> **PROMPT**:
An exact copy of the data is required; the images should not appear in it.

> **DATASET CONTENT**:
►
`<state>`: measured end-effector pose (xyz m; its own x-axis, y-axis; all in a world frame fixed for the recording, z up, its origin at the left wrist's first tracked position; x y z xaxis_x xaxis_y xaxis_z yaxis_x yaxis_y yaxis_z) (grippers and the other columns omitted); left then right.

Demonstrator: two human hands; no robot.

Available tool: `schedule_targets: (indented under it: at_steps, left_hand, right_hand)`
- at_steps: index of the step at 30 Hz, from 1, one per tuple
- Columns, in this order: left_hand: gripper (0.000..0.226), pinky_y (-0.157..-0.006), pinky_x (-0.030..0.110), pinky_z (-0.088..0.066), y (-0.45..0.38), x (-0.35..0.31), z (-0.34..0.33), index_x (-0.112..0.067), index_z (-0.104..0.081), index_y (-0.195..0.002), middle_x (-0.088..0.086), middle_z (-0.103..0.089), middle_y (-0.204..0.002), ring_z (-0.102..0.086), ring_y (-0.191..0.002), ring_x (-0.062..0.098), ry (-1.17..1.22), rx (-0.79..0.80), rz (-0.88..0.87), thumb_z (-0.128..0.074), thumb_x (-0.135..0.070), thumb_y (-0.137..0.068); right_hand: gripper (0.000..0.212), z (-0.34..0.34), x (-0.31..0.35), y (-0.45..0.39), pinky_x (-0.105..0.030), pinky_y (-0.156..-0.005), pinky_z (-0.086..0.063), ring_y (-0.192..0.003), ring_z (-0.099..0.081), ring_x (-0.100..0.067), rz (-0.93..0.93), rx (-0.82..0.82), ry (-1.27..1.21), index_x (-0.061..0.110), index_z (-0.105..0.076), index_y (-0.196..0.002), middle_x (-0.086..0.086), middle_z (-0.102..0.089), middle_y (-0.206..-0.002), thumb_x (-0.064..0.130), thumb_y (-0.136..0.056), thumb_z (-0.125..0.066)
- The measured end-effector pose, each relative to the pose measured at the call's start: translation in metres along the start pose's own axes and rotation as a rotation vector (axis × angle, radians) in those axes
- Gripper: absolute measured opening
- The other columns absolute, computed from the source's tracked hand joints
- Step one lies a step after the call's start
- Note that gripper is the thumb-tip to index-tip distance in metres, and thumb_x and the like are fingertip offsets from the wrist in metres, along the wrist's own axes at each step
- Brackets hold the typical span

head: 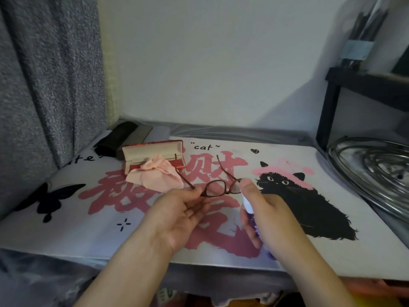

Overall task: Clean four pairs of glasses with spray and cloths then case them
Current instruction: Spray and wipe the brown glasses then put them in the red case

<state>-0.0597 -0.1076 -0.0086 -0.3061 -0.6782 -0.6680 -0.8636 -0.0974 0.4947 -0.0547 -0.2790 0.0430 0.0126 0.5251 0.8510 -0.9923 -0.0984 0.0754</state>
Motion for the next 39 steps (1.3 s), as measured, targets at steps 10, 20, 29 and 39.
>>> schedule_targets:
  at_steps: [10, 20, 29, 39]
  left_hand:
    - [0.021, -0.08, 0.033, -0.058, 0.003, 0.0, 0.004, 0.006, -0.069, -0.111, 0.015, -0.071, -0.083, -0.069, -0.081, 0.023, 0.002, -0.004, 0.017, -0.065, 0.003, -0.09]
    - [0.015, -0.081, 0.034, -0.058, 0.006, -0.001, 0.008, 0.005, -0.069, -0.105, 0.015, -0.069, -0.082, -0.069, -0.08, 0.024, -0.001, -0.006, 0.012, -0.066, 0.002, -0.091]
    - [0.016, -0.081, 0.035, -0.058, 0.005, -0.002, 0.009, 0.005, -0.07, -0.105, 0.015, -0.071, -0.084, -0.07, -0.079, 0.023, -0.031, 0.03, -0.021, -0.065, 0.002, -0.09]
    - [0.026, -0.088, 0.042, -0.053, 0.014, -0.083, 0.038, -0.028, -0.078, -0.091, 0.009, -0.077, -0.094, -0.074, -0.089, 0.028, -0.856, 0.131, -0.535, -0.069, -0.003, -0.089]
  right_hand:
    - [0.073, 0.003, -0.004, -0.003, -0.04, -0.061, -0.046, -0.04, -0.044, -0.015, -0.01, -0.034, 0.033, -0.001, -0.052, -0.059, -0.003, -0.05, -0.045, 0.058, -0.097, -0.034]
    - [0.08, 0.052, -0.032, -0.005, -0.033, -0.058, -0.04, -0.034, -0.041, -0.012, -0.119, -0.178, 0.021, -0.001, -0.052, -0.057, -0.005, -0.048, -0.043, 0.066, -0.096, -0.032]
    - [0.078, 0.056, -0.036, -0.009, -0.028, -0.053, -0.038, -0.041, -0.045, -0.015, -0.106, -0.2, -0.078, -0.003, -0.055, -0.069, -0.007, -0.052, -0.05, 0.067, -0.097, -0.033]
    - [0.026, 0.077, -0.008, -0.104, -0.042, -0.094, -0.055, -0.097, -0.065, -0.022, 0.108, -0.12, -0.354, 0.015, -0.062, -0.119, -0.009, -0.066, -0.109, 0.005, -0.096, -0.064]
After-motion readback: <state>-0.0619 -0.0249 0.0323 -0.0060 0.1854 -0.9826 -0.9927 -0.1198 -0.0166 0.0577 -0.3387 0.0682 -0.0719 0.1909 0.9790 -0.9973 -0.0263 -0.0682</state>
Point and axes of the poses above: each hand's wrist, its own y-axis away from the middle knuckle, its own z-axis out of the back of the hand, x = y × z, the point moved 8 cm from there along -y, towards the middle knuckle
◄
> **ANSWER SECTION**:
`<state>`: measured end-effector pose (xyz m; its own x-axis, y-axis; all in a world frame fixed for the recording, z up, its origin at the left wrist's first tracked position; x y z xaxis_x xaxis_y xaxis_z yaxis_x yaxis_y yaxis_z) (grippers and the other columns omitted); left then right.

Demonstrator: two human hands; no robot.

Available tool: `schedule_targets: (indented under it: at_steps, left_hand, right_hand)`
- at_steps: index of the step at 30 Hz, from 1, one per tuple
- Columns, in this order: left_hand: gripper (0.000..0.226), pinky_y (-0.157..-0.006), pinky_x (-0.030..0.110), pinky_z (-0.088..0.066), y (-0.45..0.38), x (-0.35..0.31), z (-0.34..0.33), index_x (-0.112..0.067), index_z (-0.104..0.081), index_y (-0.195..0.002), middle_x (-0.088..0.086), middle_z (-0.103..0.089), middle_y (-0.204..0.002), ring_z (-0.102..0.086), ring_y (-0.191..0.002), ring_x (-0.062..0.098), ry (-1.17..1.22), rx (-0.79..0.80), rz (-0.88..0.87), thumb_z (-0.128..0.074), thumb_x (-0.135..0.070), thumb_y (-0.137..0.068); right_hand: gripper (0.000..0.212), z (-0.34..0.34), x (-0.31..0.35), y (-0.45..0.39), pinky_x (-0.105..0.030), pinky_y (-0.156..-0.005), pinky_z (-0.086..0.063), ring_y (-0.192..0.003), ring_z (-0.099..0.081), ring_x (-0.100..0.067), rz (-0.93..0.93), rx (-0.82..0.82), ry (-1.27..1.21), index_x (-0.061..0.110), index_z (-0.105..0.076), index_y (-0.196..0.002), middle_x (-0.086..0.086), middle_z (-0.102..0.089), middle_y (-0.206..-0.002), thumb_x (-0.064..0.130), thumb_y (-0.136..0.056), thumb_z (-0.125..0.066)
- The measured end-effector pose, each relative to the pose measured at the call's start: translation in metres along the start pose's own axes and rotation as a rotation vector (axis × angle, radians) in those axes
- Gripper: absolute measured opening
- The other columns absolute, computed from the source's tracked hand joints
- Step one lies a step after the call's start
- Note that gripper is the thumb-tip to index-tip distance in metres, and thumb_x and the like are fingertip offsets from the wrist in metres, along the wrist's own axes at each step
- Brackets hold the typical span

head: 

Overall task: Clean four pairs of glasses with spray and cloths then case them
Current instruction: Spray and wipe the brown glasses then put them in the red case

<state>-0.0597 -0.1076 -0.0086 -0.3061 -0.6782 -0.6680 -0.8636 -0.0974 0.4947 -0.0547 -0.2790 0.0430 0.0126 0.5251 0.8510 -0.9923 -0.0984 0.0754</state>
Motion for the next 39 steps (1.3 s), as measured, targets at steps 10, 20, 29 and 39.
>>> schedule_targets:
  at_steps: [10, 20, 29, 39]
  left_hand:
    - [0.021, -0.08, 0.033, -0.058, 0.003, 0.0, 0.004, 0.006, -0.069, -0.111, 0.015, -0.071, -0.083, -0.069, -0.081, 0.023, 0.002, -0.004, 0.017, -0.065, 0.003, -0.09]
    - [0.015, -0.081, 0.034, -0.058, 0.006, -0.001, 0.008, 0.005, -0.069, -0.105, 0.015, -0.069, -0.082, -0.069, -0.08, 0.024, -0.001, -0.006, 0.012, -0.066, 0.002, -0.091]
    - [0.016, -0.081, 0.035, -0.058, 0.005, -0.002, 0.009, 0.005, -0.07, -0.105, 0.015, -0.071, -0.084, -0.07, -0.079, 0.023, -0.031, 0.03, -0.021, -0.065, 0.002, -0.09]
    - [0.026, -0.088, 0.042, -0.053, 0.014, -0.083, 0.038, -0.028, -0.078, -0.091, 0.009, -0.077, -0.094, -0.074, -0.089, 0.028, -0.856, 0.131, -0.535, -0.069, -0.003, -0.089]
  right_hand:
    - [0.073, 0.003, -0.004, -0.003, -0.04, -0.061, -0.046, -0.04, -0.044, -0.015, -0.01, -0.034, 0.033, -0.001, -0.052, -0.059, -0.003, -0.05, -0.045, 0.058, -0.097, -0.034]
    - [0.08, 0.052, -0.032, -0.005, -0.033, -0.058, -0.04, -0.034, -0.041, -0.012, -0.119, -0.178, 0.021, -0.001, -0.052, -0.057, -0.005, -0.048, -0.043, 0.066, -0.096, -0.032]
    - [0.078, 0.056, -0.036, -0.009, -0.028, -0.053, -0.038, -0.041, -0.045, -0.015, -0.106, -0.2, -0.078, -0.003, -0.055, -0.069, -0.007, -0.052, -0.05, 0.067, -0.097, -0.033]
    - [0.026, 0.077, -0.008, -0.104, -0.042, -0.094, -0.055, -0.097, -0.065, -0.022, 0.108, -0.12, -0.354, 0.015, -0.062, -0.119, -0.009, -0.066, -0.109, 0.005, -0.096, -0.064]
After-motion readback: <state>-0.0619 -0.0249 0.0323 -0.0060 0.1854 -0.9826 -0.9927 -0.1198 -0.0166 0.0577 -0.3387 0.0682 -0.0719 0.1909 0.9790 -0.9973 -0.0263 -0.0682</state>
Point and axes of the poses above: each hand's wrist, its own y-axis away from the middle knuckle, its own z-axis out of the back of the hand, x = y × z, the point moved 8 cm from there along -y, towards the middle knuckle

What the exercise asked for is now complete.